Strafe muss sein! – Muss Strafe sein?, Teil 2

Man kann in ein Kind nichts hineinprügeln, aber vieles herausstreicheln.
Astrid Lindgren

Modische Trends, die keinem nützen

Im Moment erleben wir eine wahre Renaissance autoritärer Erziehungsmethoden: Mit Verboten (z.B. Fernsehverbot), Einsperren und dem so genannten „stillen Stuhl“ sollen Kindern Grenzen aufgezeigt werden. In TV-Sendungen wie „Die Super Nanny“ bzw. „Die Supermamas“ werden diese Relikte aus der pädagogischen Mottenkiste einem Millionenpublikum als Allround-Lösungen für schwierige Situationen im Erziehungsalltag ans Herz gelegt. Manch eine/r wird sich daran erinnern können, Stubenarrest bekommen oder zur Strafe in der Ecke gestanden zu haben. Sind wir dadurch bessere Menschen geworden? Hat es unseren Eltern das Erziehen erleichtert? Sicher nicht. Lesen Sie in diesem Artikel, wie selbst „schwierige“ Kinder unter Lob und Zutrauen aufblühen, kooperativer und umgänglicher werden.

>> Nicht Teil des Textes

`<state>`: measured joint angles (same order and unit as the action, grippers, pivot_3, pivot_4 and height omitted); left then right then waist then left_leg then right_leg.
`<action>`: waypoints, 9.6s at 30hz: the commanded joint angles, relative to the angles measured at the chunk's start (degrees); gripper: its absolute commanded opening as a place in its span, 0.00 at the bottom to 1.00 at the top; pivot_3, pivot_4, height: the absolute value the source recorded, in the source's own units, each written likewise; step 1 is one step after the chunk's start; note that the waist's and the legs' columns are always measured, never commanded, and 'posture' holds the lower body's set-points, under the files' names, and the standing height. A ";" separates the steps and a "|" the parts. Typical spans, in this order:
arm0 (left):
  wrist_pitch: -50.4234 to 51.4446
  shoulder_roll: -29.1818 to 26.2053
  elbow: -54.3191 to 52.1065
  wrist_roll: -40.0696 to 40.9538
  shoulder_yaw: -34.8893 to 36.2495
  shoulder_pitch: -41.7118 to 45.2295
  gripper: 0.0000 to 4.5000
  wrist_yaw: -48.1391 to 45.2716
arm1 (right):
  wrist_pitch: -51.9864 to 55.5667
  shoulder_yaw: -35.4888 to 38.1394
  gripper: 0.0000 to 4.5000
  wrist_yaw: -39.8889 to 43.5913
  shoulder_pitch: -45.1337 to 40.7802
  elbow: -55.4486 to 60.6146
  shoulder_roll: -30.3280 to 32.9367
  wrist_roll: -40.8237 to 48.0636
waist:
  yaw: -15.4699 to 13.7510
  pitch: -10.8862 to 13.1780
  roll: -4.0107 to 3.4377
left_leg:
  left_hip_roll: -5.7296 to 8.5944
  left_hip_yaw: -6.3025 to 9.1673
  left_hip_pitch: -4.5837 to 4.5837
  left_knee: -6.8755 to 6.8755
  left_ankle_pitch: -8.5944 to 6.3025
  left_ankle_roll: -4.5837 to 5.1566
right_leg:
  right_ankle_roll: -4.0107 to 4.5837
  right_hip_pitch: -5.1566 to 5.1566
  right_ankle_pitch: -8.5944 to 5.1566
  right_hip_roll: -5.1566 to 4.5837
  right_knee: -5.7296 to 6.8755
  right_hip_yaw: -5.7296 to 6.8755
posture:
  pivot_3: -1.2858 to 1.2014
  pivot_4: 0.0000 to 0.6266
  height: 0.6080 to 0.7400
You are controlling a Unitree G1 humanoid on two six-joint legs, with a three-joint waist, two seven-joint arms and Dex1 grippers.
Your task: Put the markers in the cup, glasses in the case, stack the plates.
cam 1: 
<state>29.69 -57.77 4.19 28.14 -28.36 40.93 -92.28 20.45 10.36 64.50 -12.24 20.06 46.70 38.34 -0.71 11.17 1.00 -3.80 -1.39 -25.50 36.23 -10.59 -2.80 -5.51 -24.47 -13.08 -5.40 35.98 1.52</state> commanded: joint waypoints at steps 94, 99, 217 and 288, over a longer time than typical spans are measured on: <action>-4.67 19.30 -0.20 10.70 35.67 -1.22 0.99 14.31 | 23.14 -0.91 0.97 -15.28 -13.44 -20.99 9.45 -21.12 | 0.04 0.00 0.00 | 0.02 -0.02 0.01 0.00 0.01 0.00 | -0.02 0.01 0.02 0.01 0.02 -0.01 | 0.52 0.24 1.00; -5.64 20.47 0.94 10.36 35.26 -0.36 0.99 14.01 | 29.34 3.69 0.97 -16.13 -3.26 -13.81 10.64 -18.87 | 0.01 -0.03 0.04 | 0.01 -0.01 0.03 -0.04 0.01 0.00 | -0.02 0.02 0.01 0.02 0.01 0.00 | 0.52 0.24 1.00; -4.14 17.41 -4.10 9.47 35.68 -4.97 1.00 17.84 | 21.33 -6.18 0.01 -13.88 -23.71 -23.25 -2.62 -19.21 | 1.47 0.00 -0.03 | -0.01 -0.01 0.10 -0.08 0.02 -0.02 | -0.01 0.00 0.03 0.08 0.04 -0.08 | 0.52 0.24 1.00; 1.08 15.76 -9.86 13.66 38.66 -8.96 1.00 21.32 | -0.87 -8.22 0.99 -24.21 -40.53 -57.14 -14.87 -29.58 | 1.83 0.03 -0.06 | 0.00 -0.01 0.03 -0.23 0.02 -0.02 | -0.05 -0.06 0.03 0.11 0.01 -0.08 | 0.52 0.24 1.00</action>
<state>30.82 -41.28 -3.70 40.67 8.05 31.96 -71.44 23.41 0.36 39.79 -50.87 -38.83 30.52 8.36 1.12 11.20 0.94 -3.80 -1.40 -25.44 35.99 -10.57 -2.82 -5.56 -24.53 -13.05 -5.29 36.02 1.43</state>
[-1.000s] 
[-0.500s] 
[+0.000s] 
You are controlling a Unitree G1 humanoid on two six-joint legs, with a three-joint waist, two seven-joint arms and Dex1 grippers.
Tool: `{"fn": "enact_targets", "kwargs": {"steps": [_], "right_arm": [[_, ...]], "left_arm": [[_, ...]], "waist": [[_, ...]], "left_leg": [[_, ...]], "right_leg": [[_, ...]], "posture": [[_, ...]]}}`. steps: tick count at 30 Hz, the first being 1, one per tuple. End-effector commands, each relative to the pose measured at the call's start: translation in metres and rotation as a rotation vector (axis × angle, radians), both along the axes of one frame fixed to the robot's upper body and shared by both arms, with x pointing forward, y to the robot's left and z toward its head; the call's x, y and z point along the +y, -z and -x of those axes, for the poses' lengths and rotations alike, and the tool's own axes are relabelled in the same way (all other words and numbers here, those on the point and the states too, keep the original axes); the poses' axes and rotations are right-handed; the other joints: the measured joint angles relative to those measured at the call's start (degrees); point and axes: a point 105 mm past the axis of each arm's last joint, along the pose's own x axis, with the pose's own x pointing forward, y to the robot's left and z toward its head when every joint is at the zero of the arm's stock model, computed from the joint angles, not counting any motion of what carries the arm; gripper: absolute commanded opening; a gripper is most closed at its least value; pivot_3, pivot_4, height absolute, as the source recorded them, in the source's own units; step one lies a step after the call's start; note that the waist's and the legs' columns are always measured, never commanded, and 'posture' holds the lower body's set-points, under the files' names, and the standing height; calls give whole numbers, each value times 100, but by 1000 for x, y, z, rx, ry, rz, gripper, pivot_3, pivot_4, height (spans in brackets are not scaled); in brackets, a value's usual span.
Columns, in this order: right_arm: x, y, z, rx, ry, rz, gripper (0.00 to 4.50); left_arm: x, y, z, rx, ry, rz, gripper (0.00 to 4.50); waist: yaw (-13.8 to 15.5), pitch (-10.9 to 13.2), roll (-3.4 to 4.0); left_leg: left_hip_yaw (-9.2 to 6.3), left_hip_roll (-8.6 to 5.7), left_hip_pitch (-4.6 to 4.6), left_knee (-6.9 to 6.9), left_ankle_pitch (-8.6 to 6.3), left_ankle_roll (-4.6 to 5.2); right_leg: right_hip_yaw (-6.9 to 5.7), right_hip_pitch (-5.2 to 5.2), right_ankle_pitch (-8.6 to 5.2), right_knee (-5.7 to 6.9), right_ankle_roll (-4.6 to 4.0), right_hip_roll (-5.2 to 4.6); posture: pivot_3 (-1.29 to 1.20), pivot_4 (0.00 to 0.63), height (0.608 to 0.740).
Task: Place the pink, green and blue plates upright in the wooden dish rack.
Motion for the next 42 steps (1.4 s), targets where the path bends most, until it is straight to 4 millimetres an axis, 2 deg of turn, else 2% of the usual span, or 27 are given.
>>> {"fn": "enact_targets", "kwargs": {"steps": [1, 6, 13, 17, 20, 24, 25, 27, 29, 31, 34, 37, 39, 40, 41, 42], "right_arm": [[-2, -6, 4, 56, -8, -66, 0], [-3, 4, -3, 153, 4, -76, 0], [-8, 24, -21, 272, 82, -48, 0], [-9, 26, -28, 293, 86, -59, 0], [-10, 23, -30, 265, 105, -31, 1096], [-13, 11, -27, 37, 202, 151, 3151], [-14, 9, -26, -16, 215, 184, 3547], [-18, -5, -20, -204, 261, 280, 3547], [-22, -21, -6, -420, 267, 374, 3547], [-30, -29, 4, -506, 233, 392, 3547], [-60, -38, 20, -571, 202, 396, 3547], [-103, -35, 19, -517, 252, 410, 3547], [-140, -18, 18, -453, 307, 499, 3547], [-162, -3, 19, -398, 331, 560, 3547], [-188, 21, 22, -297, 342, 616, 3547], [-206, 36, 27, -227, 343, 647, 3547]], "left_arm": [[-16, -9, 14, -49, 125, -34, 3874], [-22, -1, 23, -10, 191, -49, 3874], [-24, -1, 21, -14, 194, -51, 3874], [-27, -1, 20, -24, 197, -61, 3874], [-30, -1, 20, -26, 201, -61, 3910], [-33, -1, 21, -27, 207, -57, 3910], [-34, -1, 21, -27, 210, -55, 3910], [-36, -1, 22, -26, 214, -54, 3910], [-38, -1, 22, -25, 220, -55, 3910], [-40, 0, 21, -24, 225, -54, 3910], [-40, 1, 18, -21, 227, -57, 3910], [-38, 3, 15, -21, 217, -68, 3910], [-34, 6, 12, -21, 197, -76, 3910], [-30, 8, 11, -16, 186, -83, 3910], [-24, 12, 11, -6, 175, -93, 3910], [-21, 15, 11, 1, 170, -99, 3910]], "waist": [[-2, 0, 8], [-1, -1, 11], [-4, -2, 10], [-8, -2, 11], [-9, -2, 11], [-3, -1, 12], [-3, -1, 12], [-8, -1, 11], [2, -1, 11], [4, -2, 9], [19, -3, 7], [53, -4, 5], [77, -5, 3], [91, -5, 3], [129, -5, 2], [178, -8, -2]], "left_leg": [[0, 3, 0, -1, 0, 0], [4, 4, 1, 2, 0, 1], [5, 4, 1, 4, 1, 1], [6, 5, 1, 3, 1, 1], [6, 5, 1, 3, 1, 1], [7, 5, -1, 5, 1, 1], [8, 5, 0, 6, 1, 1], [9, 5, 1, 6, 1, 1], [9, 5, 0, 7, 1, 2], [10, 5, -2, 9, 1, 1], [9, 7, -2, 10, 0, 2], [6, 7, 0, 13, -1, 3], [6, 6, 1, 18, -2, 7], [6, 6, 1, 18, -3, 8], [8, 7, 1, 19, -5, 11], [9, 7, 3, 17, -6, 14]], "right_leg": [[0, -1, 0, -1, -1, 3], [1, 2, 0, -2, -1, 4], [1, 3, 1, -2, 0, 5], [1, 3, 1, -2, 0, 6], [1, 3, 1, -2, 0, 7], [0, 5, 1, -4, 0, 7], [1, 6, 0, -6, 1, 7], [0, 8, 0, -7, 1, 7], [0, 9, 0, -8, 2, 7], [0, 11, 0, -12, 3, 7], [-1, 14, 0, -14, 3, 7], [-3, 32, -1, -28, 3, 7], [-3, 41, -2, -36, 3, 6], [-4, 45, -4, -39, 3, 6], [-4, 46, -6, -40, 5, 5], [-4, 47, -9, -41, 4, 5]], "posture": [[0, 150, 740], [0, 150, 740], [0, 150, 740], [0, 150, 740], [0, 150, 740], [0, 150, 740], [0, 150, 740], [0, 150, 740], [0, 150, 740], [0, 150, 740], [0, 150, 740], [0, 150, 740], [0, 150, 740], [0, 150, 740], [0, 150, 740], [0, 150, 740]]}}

Was bedeutet „Lob statt Strafe“?

„Ich kann mein Kind für falsches Verhalten doch nicht belohnen!“ sagen viele Eltern, wenn sie das erste Mal über den Grundsatz „Lob statt Strafe“ stolpern. Damit haben sie vollkommen Recht. Kinder brauchen Grenzen. Auf unakzeptables Verhalten reagiert man am besten mit natürlichen oder logischen Konsequenzen. Wir Eltern müssen uns im Klaren darüber werden, wo unsere persönliche Schmerzgrenze ist, d.h. was wir erlauben können und was nicht. Es tut Kindern gut, wenn ihre Eltern auf ähnliches Verhalten ähnlich reagieren: Was heute erlaubt ist, ist auch morgen erlaubt. Was heute verboten ist, wird auch morgen nicht toleriert. Nur das ist mit Konsequenz gemeint – kein Schimpfen oder Strafen. Das Prinzip „Lob statt Strafe“ ist eine echte Alternative zu einem vorwiegend strafenden Erziehungsstil. Es bedeutet, dass man gute Ansätze beim Kind mit gezieltem Lob fördern kann. Das bringt mehr als jede Strafe.

Lernen durch positive Verstärkung

Angelsachsen nennen es „catch them being good“, was ungefähr so viel heißt wie „Nutze jede Gelegenheit, ein Kind beim richtigen Verhalten zu ertappen“. Wie sonst sollte ein Kind herausfinden, dass es auf dem richtigen Weg ist, wenn wir es ihm nicht sagen? Wollen wir mehr von einem bestimmten Verhalten sehen, müssen wir das Kind dafür belohnen, z.B. in Form eines anerkennenden Wortes, einem Lächeln, ein paar Minuten unserer Zeit. Das erhöht die Wahrscheinlichkeit, dass das Kind das erwünschte Verhalten öfter zeigt. Jedes Kind möchte seinen Eltern Freude machen. Allerdings braucht es die Gewissheit, dass wir seine Bemühungen und Erfolge anerkennen. Wohlverhalten muss sich für das Kind lohnen. Erwachsene tun am liebsten die Dinge, die für sie von Vorteil sind. Warum sollte es bei unseren Kindern anders sein?

Viermal Lob für einmal Kritik

Wer ein Kind tadelt, sollte nachfolgend vier Gelegenheiten zum Loben nutzen. Sie glauben, dass Sie an Ihrem Kind selbst in einer Woche keine vier lobenswerten Verhaltensweisen finden können? Dann sollten Sie es künftig seltener kritisieren. Es nützt Kindern nichts, wenn wir ihnen sagen, was sie alles falsch machen. Dauerkritik schwächt das Selbstwertgefühl und verdeutlicht dem Kind nicht, was es stattdessen tun soll. Halten Sie nach vermeintlich Selbstverständlichem Ausschau: Hat ihr Kind seine Jacke aufgehängt? Dann hat es ein Lob verdient. Hat Ihr Kind etwas getan, das ihm schwer fällt? Dann ist ein größeres Lob fällig. Bewährt haben sich Punktepläne, mit denen sich Kinder für bestimmtes Verhalten Privilegien oder kleine Belohnungen verdienen können. So könnte ein Kind für einmal Zimmeraufräumen mit 30 Fernsehminuten belohnt werden. Das ist viel besser als das Androhen von Fernsehverbot für den Fall, dass das Kind nicht aufräumt. Es motiviert, es verschafft dem Kind Erfolgserlebnisse und es erspart uns Eltern Schimpfen und Strafen. Probieren Sie es aus!